**DATA EXTRACT**
● ● ● ●

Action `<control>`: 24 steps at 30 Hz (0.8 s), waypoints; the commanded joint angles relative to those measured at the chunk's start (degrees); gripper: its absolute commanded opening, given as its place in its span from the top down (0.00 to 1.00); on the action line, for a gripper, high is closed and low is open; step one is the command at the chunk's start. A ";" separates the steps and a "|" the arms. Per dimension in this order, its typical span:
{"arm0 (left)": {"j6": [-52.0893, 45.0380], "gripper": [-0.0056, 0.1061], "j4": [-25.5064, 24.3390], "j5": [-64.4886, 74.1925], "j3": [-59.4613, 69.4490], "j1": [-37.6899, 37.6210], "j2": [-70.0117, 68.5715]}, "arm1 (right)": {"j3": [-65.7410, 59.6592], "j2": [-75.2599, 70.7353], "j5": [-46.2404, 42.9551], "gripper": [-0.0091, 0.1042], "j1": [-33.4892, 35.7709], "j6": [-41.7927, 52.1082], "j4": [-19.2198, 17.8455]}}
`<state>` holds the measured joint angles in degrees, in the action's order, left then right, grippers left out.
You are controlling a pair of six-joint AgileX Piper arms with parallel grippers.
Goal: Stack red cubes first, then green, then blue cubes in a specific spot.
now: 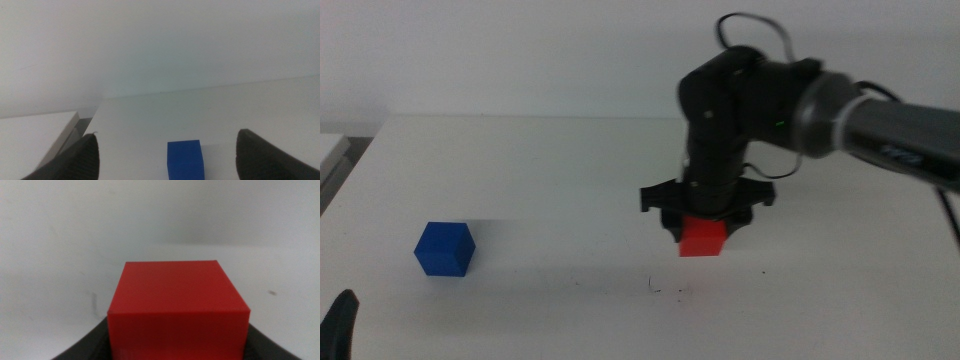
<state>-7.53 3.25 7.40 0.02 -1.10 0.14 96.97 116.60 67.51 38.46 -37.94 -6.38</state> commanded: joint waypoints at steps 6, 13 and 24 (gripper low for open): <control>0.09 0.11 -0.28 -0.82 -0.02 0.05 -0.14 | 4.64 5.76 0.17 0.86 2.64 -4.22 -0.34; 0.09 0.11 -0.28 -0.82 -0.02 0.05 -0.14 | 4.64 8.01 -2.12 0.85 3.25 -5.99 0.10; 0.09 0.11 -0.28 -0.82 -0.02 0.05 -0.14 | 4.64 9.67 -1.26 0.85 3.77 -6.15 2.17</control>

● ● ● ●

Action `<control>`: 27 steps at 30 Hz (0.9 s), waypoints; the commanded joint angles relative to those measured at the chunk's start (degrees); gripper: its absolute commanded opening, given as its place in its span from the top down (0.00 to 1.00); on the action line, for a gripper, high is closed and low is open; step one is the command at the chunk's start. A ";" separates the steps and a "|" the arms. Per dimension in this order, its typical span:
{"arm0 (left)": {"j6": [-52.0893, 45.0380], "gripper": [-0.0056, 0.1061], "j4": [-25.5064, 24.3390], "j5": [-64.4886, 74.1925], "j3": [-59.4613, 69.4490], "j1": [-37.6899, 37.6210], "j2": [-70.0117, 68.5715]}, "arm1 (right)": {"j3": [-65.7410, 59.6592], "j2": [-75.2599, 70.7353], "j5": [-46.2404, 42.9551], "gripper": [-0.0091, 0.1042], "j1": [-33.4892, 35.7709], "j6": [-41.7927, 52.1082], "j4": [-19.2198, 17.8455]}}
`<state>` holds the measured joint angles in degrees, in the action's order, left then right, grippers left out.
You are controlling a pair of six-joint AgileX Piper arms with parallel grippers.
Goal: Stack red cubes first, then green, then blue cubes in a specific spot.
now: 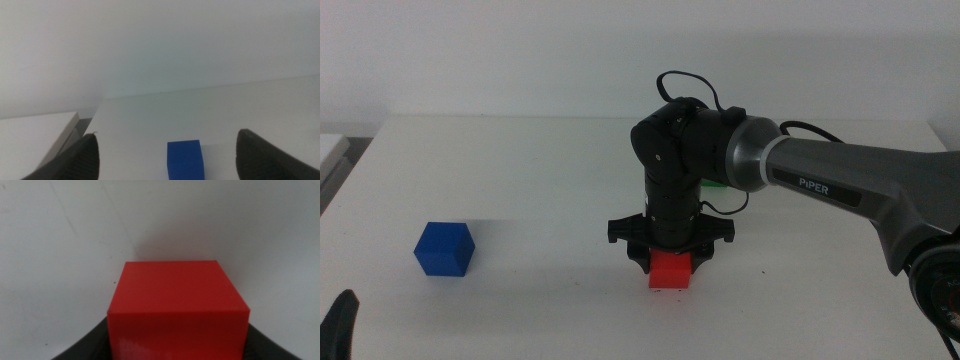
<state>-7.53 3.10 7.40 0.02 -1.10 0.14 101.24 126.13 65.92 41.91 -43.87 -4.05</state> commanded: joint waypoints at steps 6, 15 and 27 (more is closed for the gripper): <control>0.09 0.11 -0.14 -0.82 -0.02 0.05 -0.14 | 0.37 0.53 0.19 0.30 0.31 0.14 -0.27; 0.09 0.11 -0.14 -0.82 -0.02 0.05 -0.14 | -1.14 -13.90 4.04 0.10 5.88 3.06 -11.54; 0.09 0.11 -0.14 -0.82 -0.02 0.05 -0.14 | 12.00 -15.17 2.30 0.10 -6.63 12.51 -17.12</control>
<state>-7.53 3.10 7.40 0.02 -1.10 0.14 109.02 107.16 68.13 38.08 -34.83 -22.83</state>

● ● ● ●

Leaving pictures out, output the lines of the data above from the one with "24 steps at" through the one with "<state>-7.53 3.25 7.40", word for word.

**WRITTEN REPLY**
Action `<control>`: 24 steps at 30 Hz (0.8 s), waypoints; the commanded joint angles relative to those measured at the chunk's start (degrees); gripper: its absolute commanded opening, given as its place in its span from the top down (0.00 to 1.00); on the action line, for a gripper, high is closed and low is open; step one is the command at the chunk's start. A ";" separates the steps and a "|" the arms. Per dimension in this order, its typical span:
{"arm0 (left)": {"j6": [-52.0893, 45.0380], "gripper": [-0.0056, 0.1061], "j4": [-25.5064, 24.3390], "j5": [-64.4886, 74.1925], "j3": [-59.4613, 69.4490], "j1": [-37.6899, 37.6210], "j2": [-70.0117, 68.5715]}, "arm1 (right)": {"j3": [-65.7410, 59.6592], "j2": [-75.2599, 70.7353], "j5": [-46.2404, 42.9551], "gripper": [-0.0091, 0.1042], "j1": [-33.4892, 35.7709], "j6": [-41.7927, 52.1082], "j4": [-19.2198, 17.8455]}}
`<state>` holds the measured joint angles in degrees, in the action's order, left then right, grippers left out.
You are controlling a pair of six-joint AgileX Piper arms with parallel grippers.
Goal: Stack red cubes first, then green, then blue cubes in a specific spot.
now: 
<state>-7.53 3.25 7.40 0.02 -1.10 0.14 96.97 116.60 67.51 38.46 -37.94 -6.38</state> commanded: joint waypoints at steps 6, 13 and 24 (gripper low for open): <control>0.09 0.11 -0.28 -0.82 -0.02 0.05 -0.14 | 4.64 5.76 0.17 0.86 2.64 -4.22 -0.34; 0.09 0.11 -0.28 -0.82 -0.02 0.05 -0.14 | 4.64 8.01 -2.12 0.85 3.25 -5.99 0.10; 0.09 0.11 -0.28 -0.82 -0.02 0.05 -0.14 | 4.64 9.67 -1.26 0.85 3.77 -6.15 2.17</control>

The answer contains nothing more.